Records drawn from a dataset
__________________________________________________

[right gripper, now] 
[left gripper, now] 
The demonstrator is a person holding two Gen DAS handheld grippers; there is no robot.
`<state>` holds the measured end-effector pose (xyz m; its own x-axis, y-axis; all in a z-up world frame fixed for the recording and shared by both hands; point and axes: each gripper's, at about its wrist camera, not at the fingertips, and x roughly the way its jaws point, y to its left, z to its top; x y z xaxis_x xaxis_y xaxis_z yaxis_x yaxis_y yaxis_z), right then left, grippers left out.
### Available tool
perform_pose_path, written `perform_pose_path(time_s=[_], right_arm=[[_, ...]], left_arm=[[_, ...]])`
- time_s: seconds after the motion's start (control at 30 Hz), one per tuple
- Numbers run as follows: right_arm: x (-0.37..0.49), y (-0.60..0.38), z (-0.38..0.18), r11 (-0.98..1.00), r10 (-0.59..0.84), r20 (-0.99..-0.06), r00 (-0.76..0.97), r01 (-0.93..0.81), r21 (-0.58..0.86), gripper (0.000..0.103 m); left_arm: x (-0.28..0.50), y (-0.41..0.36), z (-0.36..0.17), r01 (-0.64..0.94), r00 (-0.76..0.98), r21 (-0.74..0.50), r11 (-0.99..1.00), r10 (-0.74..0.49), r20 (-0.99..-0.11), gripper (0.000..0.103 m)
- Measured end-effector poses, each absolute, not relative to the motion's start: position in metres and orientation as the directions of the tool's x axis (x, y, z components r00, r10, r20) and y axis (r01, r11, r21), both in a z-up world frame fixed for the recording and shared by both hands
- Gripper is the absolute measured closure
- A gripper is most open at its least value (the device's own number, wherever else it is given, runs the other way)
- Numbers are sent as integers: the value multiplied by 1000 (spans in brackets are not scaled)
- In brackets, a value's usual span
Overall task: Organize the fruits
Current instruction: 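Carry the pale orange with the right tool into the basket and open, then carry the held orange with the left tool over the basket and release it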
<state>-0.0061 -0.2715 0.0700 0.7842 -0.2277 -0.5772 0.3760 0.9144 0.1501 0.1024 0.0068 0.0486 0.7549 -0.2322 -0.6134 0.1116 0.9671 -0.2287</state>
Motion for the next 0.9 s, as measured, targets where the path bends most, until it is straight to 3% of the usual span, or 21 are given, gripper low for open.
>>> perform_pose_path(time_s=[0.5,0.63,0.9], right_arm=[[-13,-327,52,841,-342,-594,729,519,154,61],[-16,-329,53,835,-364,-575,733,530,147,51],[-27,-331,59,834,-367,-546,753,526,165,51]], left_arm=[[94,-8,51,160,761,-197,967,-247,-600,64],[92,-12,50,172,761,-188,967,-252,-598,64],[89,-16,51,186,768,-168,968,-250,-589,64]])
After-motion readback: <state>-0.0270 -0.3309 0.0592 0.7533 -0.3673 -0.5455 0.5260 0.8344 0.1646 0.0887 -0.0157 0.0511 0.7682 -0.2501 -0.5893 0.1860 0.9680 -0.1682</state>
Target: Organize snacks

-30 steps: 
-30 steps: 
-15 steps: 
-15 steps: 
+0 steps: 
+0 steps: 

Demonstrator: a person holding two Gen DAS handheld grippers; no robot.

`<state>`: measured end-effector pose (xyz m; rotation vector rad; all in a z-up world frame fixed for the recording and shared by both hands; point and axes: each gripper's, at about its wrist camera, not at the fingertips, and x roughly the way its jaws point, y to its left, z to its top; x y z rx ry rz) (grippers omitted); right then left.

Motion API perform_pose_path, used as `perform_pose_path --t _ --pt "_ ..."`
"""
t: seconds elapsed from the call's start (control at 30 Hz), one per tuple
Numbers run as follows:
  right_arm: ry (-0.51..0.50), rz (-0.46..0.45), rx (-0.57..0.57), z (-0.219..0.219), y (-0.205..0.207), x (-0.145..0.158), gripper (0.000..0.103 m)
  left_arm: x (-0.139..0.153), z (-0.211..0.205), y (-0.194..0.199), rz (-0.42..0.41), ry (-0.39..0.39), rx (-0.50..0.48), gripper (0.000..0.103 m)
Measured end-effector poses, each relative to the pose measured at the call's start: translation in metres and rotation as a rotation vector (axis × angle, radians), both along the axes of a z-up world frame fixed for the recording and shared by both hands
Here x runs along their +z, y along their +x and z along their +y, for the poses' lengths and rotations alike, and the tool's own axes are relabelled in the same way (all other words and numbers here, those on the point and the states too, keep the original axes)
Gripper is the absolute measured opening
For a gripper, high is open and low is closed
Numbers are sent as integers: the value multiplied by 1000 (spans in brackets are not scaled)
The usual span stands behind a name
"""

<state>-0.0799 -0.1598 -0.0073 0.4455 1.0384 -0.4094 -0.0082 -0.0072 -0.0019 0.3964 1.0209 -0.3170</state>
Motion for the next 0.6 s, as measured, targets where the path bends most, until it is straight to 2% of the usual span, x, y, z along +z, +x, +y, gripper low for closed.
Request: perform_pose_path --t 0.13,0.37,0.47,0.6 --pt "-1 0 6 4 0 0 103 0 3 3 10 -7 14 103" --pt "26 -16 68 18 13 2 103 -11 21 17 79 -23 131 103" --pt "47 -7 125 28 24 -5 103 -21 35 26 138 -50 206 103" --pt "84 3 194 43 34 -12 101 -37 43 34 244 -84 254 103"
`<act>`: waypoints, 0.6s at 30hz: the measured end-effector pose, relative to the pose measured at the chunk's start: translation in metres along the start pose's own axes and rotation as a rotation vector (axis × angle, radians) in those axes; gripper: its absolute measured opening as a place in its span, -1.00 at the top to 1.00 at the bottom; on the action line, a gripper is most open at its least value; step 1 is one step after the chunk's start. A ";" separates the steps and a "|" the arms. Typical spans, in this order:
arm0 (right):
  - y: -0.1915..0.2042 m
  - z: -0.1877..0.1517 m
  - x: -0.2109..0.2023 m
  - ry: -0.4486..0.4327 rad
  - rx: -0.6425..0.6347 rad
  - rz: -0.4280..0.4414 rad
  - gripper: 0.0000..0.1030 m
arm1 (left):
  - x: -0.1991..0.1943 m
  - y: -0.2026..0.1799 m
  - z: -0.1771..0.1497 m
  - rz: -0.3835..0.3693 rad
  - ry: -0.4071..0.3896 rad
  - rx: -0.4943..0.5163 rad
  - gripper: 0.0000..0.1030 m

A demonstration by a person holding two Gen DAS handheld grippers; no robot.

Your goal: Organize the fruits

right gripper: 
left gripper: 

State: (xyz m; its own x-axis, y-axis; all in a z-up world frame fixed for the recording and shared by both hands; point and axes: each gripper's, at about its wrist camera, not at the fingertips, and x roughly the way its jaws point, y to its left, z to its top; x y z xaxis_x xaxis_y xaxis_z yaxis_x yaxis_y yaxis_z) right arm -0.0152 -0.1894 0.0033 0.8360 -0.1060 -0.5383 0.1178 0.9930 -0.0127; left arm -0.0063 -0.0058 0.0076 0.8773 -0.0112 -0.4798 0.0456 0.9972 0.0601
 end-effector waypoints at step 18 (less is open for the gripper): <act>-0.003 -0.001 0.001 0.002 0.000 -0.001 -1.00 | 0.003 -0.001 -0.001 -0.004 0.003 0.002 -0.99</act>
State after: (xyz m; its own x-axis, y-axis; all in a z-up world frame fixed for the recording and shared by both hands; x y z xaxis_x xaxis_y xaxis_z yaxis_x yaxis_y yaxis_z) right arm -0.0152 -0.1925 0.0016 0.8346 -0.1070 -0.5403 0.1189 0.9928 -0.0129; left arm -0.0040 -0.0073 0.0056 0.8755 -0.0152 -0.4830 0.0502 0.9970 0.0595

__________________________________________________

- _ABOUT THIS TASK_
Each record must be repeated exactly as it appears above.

- _RESULT FOR THIS TASK_
[right gripper, now] 
[left gripper, now] 
The demonstrator is a person holding two Gen DAS handheld grippers; there is no robot.
`<state>` holds the measured end-effector pose (xyz m; its own x-axis, y-axis; all in a z-up world frame fixed for the recording and shared by both hands; point and axes: each gripper's, at about its wrist camera, not at the fingertips, and x roughly the way its jaws point, y to its left, z to its top; x y z xaxis_x xaxis_y xaxis_z yaxis_x yaxis_y yaxis_z), right then left, grippers left out.
### Available tool
perform_pose_path, written `perform_pose_path(time_s=[_], right_arm=[[_, ...]], left_arm=[[_, ...]])`
- time_s: seconds after the motion's start (control at 30 Hz), one per tuple
- Numbers run as follows: right_arm: x (-0.37..0.49), y (-0.60..0.38), z (-0.38..0.18), r11 (-0.98..1.00), r10 (-0.59..0.84), r20 (-0.99..-0.06), r00 (-0.76..0.97), r01 (-0.93..0.81), r21 (-0.58..0.86), gripper (0.000..0.103 m); left_arm: x (-0.28..0.50), y (-0.41..0.36), z (-0.36..0.17), r01 (-0.64..0.94), r00 (-0.76..0.98), r21 (-0.74..0.50), r11 (-0.99..1.00), r10 (-0.74..0.49), r20 (-0.99..-0.11), gripper (0.000..0.103 m)
- Measured end-effector poses, each absolute, not relative to the motion's start: position in metres and orientation as the directions of the tool's x axis (x, y, z components r00, r10, r20) and y axis (r01, r11, r21), both in a z-up world frame fixed for the recording and shared by both hands
- Gripper is the absolute measured closure
- A gripper is most open at its least value (the device's own number, wherever else it is given, runs the other way)
- Numbers are sent as integers: the value multiplied by 1000 (spans in brackets are not scaled)
- In brackets, a value's usual span
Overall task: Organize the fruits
Current instruction: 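Carry the pale orange with the right tool into the basket and open, then carry the held orange with the left tool over the basket and release it
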<state>-0.0061 -0.2715 0.0700 0.7842 -0.2277 -0.5772 0.3760 0.9144 0.1501 0.1024 0.0068 0.0486 0.7549 -0.2322 -0.6134 0.1116 0.9671 -0.2287</state>
Motion for the next 0.9 s, as measured, targets where the path bends most, until it is straight to 3% of the usual span, or 21 are given, gripper low for open.
>>> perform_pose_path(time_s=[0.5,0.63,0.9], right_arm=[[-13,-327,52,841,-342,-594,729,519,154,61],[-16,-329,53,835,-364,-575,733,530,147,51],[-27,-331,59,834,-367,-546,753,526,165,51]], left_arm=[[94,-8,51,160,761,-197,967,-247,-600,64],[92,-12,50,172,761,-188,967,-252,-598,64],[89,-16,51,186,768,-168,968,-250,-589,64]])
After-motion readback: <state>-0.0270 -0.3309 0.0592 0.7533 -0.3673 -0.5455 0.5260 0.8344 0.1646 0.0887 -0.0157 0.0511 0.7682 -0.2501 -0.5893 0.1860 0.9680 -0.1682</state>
Target: Organize snacks

-30 steps: 
-30 steps: 
-15 steps: 
-15 steps: 
+0 steps: 
+0 steps: 

Demonstrator: a person holding two Gen DAS handheld grippers; no robot.

`<state>`: measured end-effector pose (xyz m; rotation vector rad; all in a z-up world frame fixed for the recording and shared by both hands; point and axes: each gripper's, at about its wrist camera, not at the fingertips, and x roughly the way its jaws point, y to its left, z to its top; x y z rx ry rz) (grippers omitted); right then left.

Motion API perform_pose_path, used as `perform_pose_path --t _ --pt "_ ..."`
"""
t: seconds elapsed from the call's start (control at 30 Hz), one per tuple
Numbers run as follows:
  right_arm: ry (-0.51..0.50), rz (-0.46..0.45), rx (-0.57..0.57), z (-0.219..0.219), y (-0.205..0.207), x (-0.145..0.158), gripper (0.000..0.103 m)
  left_arm: x (-0.139..0.153), z (-0.211..0.205), y (-0.194..0.199), rz (-0.42..0.41), ry (-0.39..0.39), rx (-0.50..0.48), gripper (0.000..0.103 m)
Measured end-effector poses, each relative to the pose measured at the call's start: translation in metres and rotation as a rotation vector (axis × angle, radians), both along the axes of a z-up world frame fixed for the recording and shared by both hands
Here x runs along their +z, y along their +x and z along their +y, for the poses' lengths and rotations alike, and the tool's own axes are relabelled in the same way (all other words and numbers here, those on the point and the states too, keep the original axes)
Gripper is the absolute measured opening
For a gripper, high is open and low is closed
Numbers are sent as integers: the value multiplied by 1000 (spans in brackets are not scaled)
The usual span stands behind a name
"""

<state>-0.0799 -0.1598 -0.0073 0.4455 1.0384 -0.4094 -0.0082 -0.0072 -0.0019 0.3964 1.0209 -0.3170</state>
Motion for the next 0.6 s, as measured, targets where the path bends most, until it is straight to 2% of the usual span, x, y, z along +z, +x, +y, gripper low for closed.
Request: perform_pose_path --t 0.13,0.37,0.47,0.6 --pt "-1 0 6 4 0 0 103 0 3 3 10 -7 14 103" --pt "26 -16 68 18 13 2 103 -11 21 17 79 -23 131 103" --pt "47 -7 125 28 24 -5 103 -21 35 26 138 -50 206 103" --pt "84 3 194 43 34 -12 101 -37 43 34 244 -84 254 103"
`<act>`: waypoints, 0.6s at 30hz: the measured end-effector pose, relative to the pose measured at the chunk's start: translation in metres along the start pose's own axes and rotation as a rotation vector (axis × angle, radians) in those axes; gripper: its absolute measured opening as a place in its span, -1.00 at the top to 1.00 at the bottom; on the action line, a gripper is most open at its least value; step 1 is one step after the chunk's start. A ";" separates the steps and a "|" the arms. Typical spans, in this order:
arm0 (right):
  - y: -0.1915..0.2042 m
  - z: -0.1877..0.1517 m
  - x: -0.2109..0.2023 m
  - ry: -0.4486..0.4327 rad
  - rx: -0.6425..0.6347 rad
  - rz: -0.4280..0.4414 rad
  - gripper: 0.0000..0.1030 m
arm1 (left):
  - x: -0.1991..0.1943 m
  - y: -0.2026..0.1799 m
  - z: -0.1771..0.1497 m
  - rz: -0.3835..0.3693 rad
  - ry: -0.4071..0.3896 rad
  - rx: -0.4943..0.5163 rad
  - gripper: 0.0000..0.1030 m

A demonstration by a person holding two Gen DAS handheld grippers; no robot.

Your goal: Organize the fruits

right gripper: 
left gripper: 

State: (xyz m; its own x-axis, y-axis; all in a z-up world frame fixed for the recording and shared by both hands; point and axes: each gripper's, at about its wrist camera, not at the fingertips, and x roughly the way its jaws point, y to its left, z to its top; x y z xaxis_x xaxis_y xaxis_z yaxis_x yaxis_y yaxis_z) right arm -0.0152 -0.1894 0.0033 0.8360 -0.1060 -0.5383 0.1178 0.9930 -0.0127; left arm -0.0063 -0.0058 0.0076 0.8773 -0.0112 -0.4798 0.0456 0.9972 0.0601
 end-effector waypoints at step 18 (less is open for the gripper): <act>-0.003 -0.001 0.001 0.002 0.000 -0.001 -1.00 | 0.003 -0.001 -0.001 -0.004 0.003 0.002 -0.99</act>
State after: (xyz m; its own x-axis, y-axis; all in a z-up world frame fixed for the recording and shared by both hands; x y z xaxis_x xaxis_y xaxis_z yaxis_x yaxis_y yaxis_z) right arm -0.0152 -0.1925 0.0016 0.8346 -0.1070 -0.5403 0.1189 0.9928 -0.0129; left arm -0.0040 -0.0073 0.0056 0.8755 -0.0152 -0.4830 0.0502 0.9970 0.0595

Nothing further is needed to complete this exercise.